Sometimes we think we need the answers to any and all questions that people throw at us. Leaders may consider it their responsibility to have all the answers. But our own experience shows that such broad expertise isn’t always necessary or desirable.
Those who challenge us to learn, to achieve more, are often the most engaging people. We remember the schoolteachers who pushed, the coach who encouraged and the mentor who expected the most from us.
Discovering and creating solutions for ourselves is more fun, more creative and more engaging because the challenge respects our own abilities. Our thoughts are noted as important; the trust implicit in the challenge makes us feel valued.
A leader who sets goals and targets but recognises that the way to get there needs shaping by the team is more likely to draw out the commitment and effort required to reach those goals. He or she will inspire the tenacity and loyalty necessary to deliver great results.

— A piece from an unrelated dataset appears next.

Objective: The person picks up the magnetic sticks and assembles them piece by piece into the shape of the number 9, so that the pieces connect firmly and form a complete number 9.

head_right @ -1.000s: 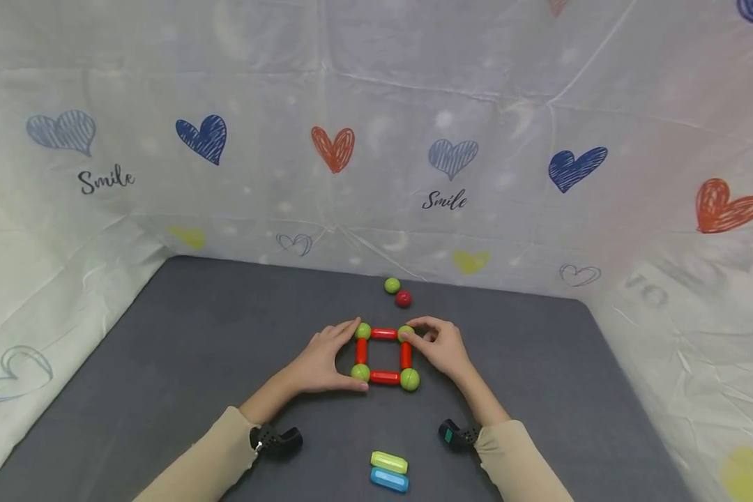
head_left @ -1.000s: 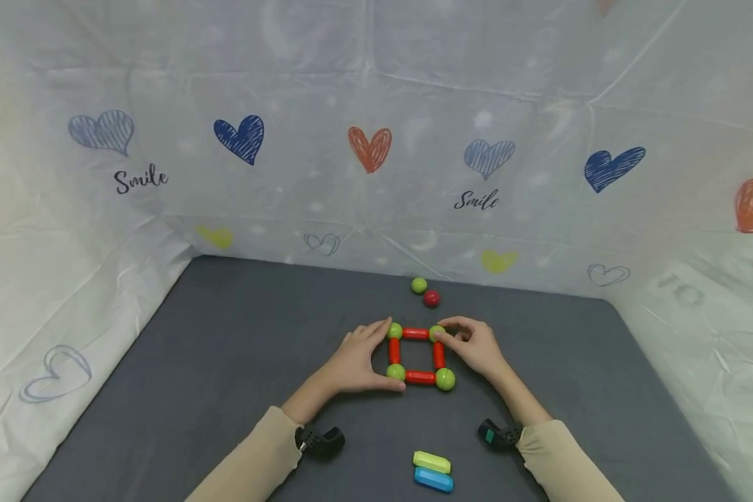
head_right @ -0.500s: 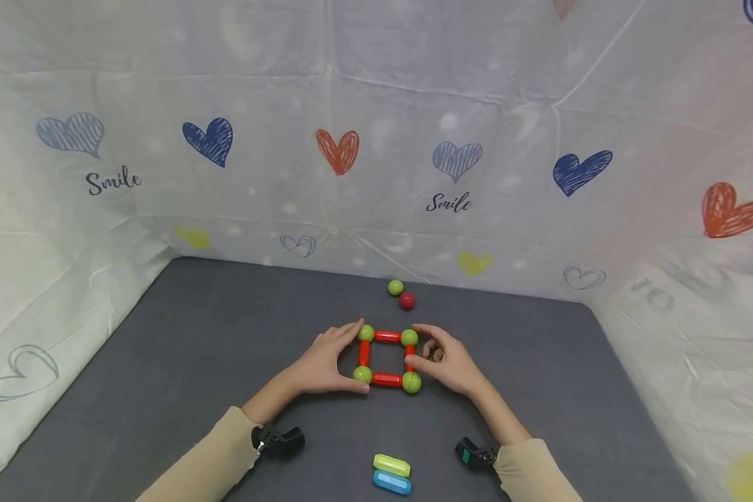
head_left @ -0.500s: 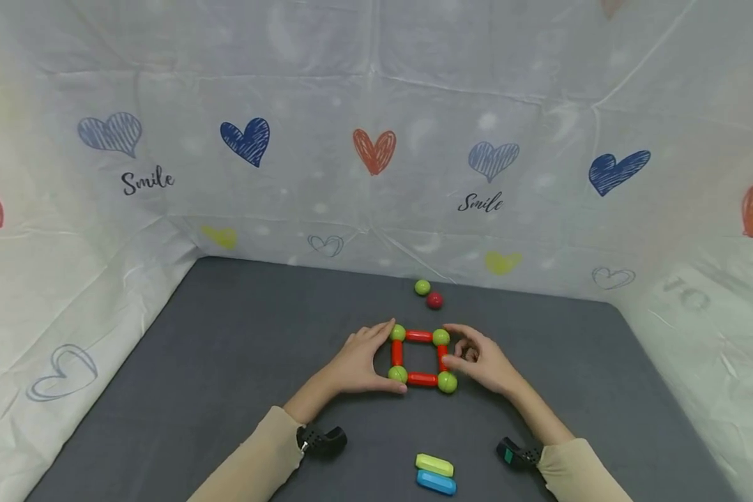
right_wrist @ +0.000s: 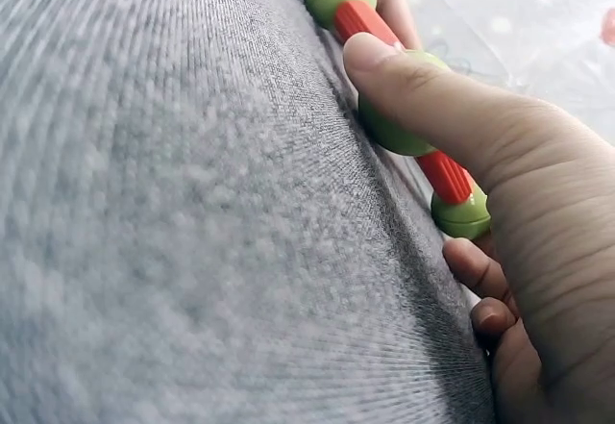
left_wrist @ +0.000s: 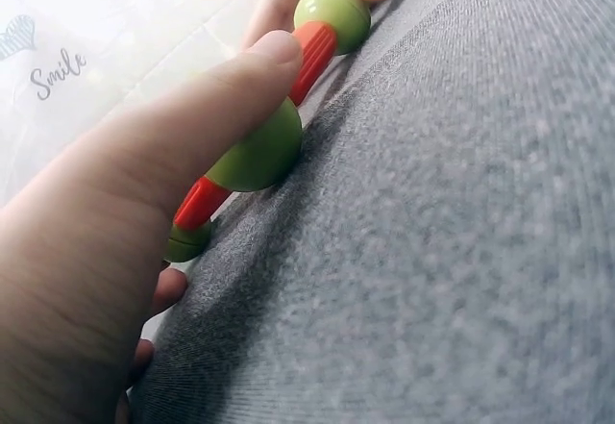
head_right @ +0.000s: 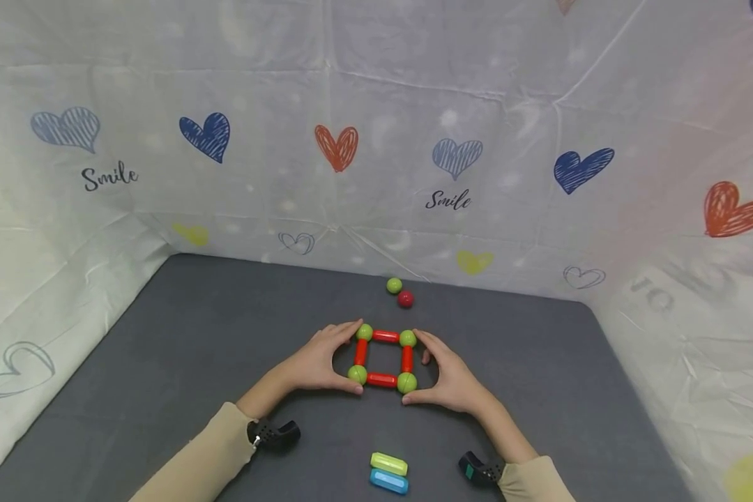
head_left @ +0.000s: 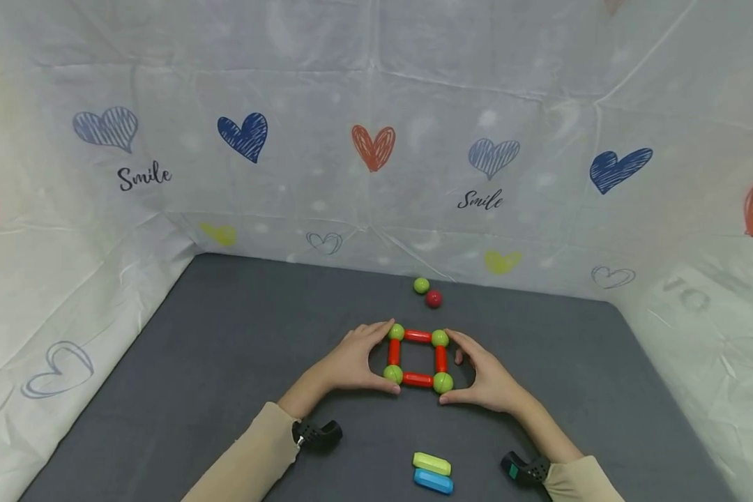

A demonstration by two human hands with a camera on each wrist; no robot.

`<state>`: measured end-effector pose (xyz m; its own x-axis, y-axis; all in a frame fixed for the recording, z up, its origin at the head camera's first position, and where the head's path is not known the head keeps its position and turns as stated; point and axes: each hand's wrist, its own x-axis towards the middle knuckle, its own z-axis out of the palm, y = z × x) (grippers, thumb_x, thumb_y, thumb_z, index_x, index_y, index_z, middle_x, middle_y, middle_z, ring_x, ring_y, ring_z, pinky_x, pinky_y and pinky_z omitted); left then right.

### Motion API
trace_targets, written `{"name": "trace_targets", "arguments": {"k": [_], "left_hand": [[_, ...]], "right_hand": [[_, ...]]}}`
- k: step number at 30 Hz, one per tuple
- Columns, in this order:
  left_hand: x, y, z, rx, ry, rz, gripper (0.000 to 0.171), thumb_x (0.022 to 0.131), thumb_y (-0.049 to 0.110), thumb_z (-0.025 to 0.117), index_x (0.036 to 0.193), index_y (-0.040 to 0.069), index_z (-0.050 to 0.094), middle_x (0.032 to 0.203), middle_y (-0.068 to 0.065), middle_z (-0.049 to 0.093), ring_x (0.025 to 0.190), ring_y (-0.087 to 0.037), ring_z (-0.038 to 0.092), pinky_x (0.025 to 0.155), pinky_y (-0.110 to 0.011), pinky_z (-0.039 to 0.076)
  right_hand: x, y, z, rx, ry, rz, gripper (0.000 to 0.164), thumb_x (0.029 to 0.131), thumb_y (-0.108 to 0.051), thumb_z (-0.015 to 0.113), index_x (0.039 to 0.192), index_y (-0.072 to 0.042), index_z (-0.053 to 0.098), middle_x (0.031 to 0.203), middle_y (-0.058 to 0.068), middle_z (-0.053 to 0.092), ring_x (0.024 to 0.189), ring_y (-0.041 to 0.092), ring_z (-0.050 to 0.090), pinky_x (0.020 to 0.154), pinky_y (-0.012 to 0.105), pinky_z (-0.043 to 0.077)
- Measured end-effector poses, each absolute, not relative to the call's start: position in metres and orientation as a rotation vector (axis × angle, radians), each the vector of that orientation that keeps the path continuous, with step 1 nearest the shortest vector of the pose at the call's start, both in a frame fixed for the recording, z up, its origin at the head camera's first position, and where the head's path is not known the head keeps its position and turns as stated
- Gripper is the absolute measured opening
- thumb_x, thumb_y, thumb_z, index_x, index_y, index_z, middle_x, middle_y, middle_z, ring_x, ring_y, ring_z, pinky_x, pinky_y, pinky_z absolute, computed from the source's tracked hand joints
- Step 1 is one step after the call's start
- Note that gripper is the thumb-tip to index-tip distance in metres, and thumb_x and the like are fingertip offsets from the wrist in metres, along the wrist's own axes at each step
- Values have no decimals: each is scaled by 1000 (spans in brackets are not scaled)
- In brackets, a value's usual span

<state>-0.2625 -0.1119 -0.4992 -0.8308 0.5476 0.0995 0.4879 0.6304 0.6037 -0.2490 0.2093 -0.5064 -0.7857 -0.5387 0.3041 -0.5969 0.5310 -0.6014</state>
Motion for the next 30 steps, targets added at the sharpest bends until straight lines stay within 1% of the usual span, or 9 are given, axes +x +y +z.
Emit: {"name": "trace_targets", "arguments": {"k": [3,9,17,20,25,30], "left_hand": [[-263,-112,-499,892,2755,979,123,74,64,91,169,14,30,169,-7,40,150,-34,40,122,-61,29],[-262,-111,-500,873,2776,966,122,73,65,91,169,16,32,168,-5,41,149,-32,41,121,-59,31],[-264,-109,-502,841,2789,962,124,74,67,90,169,16,30,169,-5,40,148,-29,42,122,-56,31],[-264,-109,-502,847,2789,959,124,74,67,90,169,15,31,168,-5,41,147,-29,43,121,-57,32],[-264,-109,-501,843,2791,959,123,73,66,90,169,15,31,168,-5,42,146,-29,44,121,-57,32],[-264,-109,-502,845,2793,958,125,73,66,90,169,15,30,168,-5,41,147,-30,43,122,-57,30]], "right_hand": [[-250,210,-508,992,-2677,1096,116,71,-38,102,163,-5,39,116,0,56,97,9,52,82,27,42],[-251,211,-509,993,-2682,1119,114,73,-35,100,163,-4,38,112,1,56,94,11,52,74,26,41],[-251,211,-506,1003,-2688,1126,112,74,-36,100,164,-8,39,114,-1,56,95,11,52,75,27,42],[-251,211,-505,997,-2690,1132,112,74,-36,100,164,-8,39,115,0,56,95,11,52,75,27,42],[-250,211,-505,995,-2694,1134,113,74,-35,100,164,-7,38,122,2,56,97,10,52,77,27,43],[-250,210,-505,992,-2690,1130,113,73,-34,100,164,-7,38,120,1,56,96,10,52,74,26,42]]}}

The rediscovered art of conversation
Knowing when to instruct and when to initiate discussion needs experience. Co-creating answers with the right teams and communities often generates better quality solutions that the teams can then execute. This means that they feel ownership for their work so not only is the solution better but so is the speed and quality of implementation.
So leaders need to explain goals, high-level strategy, and the reasoning behind decisions. But involving employees to discuss the right approach will create better engagement, and prompt congruent behaviours.

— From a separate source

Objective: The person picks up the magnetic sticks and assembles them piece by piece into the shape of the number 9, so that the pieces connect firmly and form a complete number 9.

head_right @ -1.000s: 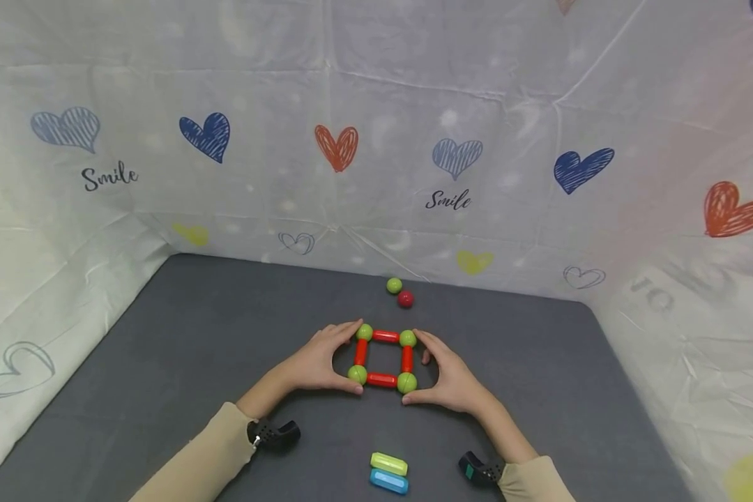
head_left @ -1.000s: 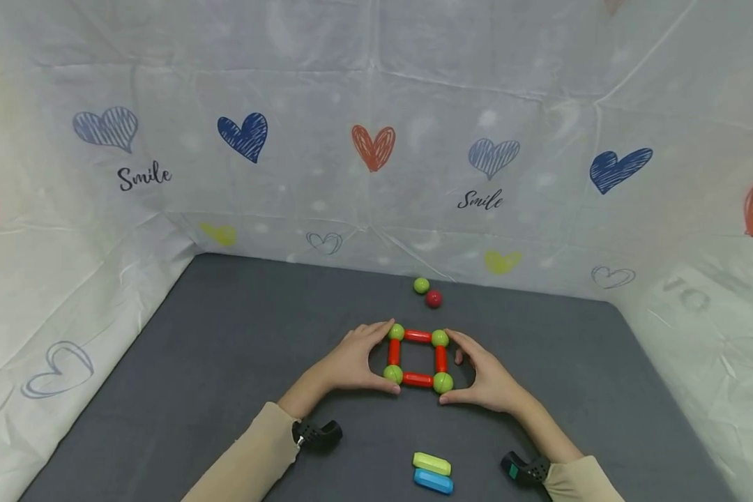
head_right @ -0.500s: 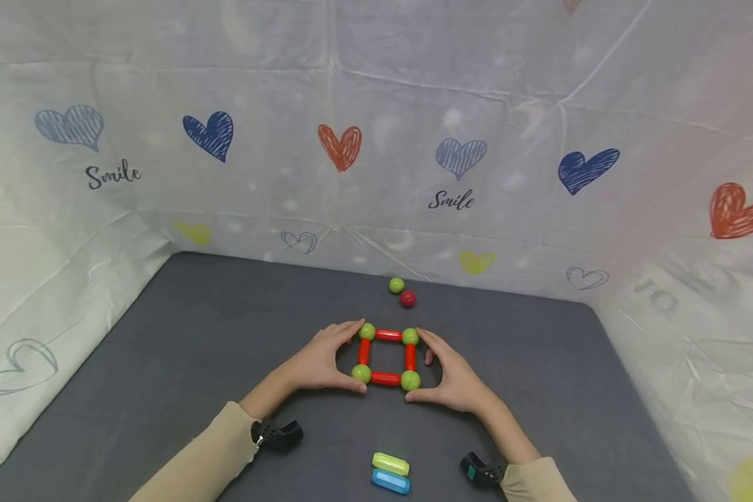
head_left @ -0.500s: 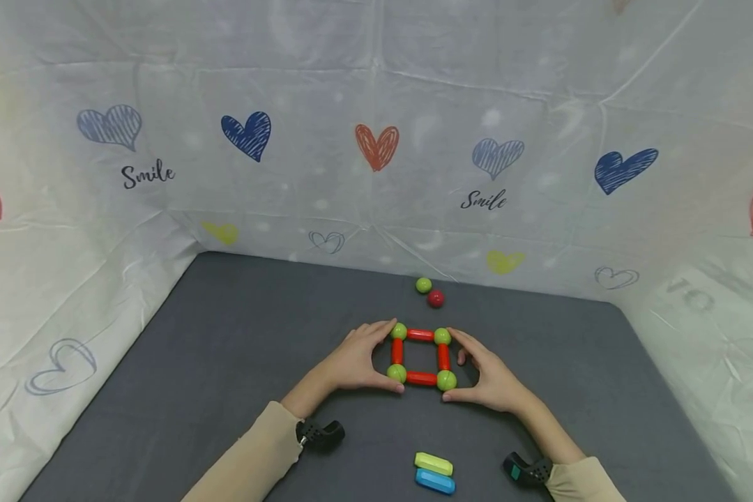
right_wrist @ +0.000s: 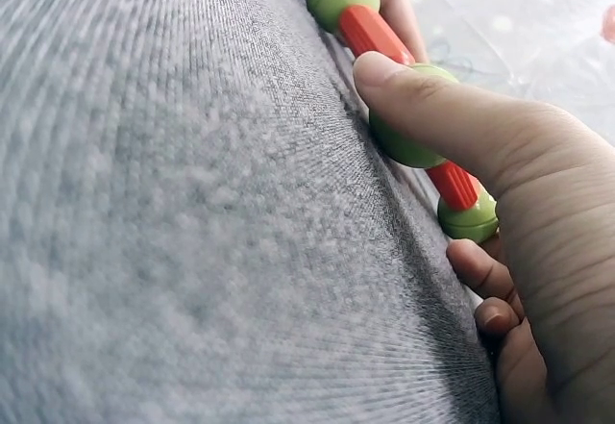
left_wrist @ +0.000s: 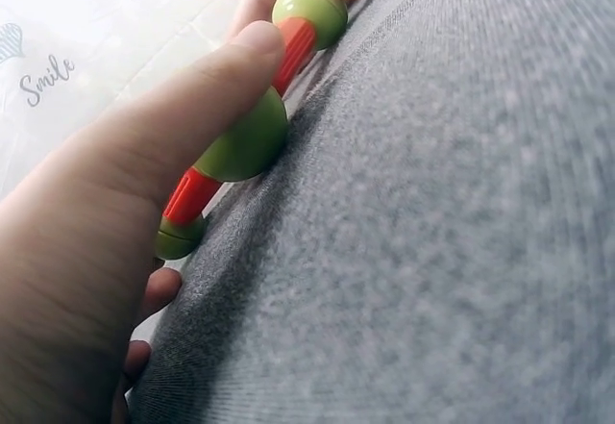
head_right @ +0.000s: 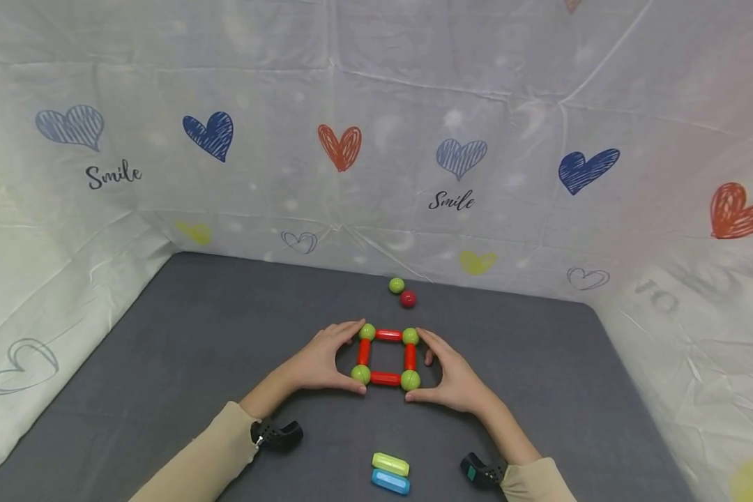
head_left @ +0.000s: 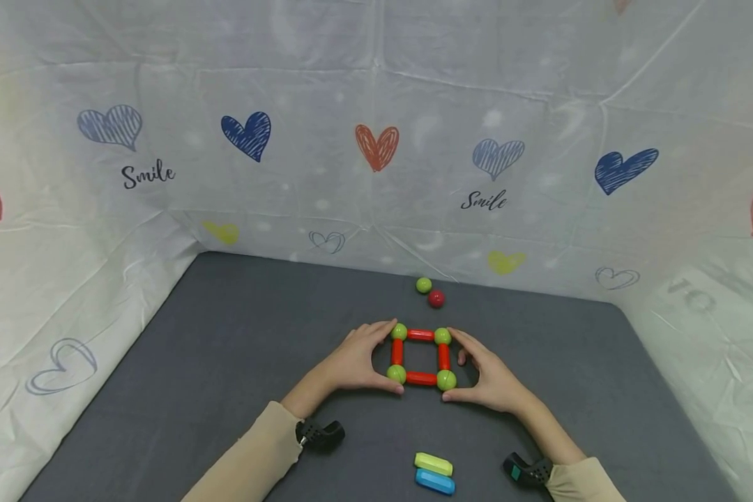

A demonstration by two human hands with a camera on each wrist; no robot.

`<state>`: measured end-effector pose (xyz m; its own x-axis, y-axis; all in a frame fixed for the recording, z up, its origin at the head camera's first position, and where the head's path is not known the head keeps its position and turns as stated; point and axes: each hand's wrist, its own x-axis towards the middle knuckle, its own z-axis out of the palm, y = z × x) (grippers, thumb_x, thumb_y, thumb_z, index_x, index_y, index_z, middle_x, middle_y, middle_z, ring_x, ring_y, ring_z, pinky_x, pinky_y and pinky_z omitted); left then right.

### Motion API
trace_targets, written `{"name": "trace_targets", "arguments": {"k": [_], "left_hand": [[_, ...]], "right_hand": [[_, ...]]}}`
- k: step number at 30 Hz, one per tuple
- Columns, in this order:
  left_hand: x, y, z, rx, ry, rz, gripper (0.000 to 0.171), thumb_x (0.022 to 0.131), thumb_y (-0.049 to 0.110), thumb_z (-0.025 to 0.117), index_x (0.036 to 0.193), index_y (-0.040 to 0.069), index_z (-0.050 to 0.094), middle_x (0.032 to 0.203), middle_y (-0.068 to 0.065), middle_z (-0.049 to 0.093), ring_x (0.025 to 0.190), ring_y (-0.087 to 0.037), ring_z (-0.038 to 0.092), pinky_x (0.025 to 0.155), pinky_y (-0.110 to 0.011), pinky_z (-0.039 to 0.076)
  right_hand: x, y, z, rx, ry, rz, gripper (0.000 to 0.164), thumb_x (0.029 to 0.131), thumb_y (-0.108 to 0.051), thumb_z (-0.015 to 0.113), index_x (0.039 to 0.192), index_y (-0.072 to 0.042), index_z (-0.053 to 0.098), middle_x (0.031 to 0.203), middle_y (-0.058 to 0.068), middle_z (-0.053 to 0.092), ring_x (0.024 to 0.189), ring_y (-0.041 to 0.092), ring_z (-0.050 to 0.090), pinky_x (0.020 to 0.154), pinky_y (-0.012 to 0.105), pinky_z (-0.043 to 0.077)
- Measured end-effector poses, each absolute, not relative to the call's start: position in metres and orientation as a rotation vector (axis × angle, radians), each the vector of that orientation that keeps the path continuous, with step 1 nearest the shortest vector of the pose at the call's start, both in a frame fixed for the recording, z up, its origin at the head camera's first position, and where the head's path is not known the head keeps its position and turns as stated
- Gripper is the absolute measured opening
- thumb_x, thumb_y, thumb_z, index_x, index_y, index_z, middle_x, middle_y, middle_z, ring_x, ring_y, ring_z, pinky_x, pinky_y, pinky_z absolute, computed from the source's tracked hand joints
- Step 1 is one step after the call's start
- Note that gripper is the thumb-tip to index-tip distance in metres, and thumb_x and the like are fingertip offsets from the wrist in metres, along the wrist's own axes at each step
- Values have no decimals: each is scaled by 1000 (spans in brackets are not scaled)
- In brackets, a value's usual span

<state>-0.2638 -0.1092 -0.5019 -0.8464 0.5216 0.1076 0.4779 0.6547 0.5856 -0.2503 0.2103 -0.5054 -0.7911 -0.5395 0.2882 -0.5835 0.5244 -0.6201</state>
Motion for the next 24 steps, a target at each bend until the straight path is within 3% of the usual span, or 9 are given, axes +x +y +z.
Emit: {"name": "trace_targets", "arguments": {"k": [5,12,17,21,24], "left_hand": [[-263,-108,-502,814,2785,988,121,76,67,87,170,16,30,169,-6,39,149,-31,41,123,-59,28],[-259,-101,-496,658,2783,1246,88,96,56,72,166,16,39,162,-11,47,135,-33,50,114,-60,41],[-262,-92,-496,656,2847,1309,74,100,53,70,160,15,50,154,-9,56,134,-34,50,110,-59,44],[-267,-91,-496,689,2829,1281,77,98,52,73,160,16,49,154,-7,57,138,-36,48,112,-60,43],[-270,-96,-498,735,2799,1164,91,91,54,79,165,17,42,161,-8,49,143,-37,43,114,-63,39]], "right_hand": [[-251,210,-505,1017,-2662,1132,113,73,-33,100,163,-4,38,119,2,56,94,11,52,72,26,42],[-251,210,-507,1048,-2642,1148,113,74,-32,100,163,-2,37,134,7,54,95,12,52,72,25,43],[-251,210,-508,1054,-2644,1157,113,75,-32,100,163,-2,37,141,11,52,95,11,52,72,24,43],[-250,210,-508,1045,-2640,1160,112,75,-31,100,163,-3,37,140,11,52,94,11,51,69,24,41],[-251,210,-508,1044,-2644,1157,112,76,-31,99,164,-3,37,142,11,51,95,11,52,69,24,41]]}}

This boundary between setting the strategy and the execution of process is important and difficult to manage. It is compounded by the fact that sometimes leaders are chosen because of their ability to deliver. In other words the behavior rewarded by promotion may not be the behavior necessary to deliver in the new leadership role.
Ideas can come from anyone at any level of experience; frontline staff may know exactly what’s wrong with current ways of working. Leaders need to be open to hearing new ideas, and complaints and making sure that people feel heard. Quite obviously, conversations and requests for input need to be authentic. There is nothing worse than being asked to contribute only to experience hollow gratitude and no genuine consideration.
So don’t be a clever clogs – you are smarter if you know the right questions to ask and how to listen to the answers.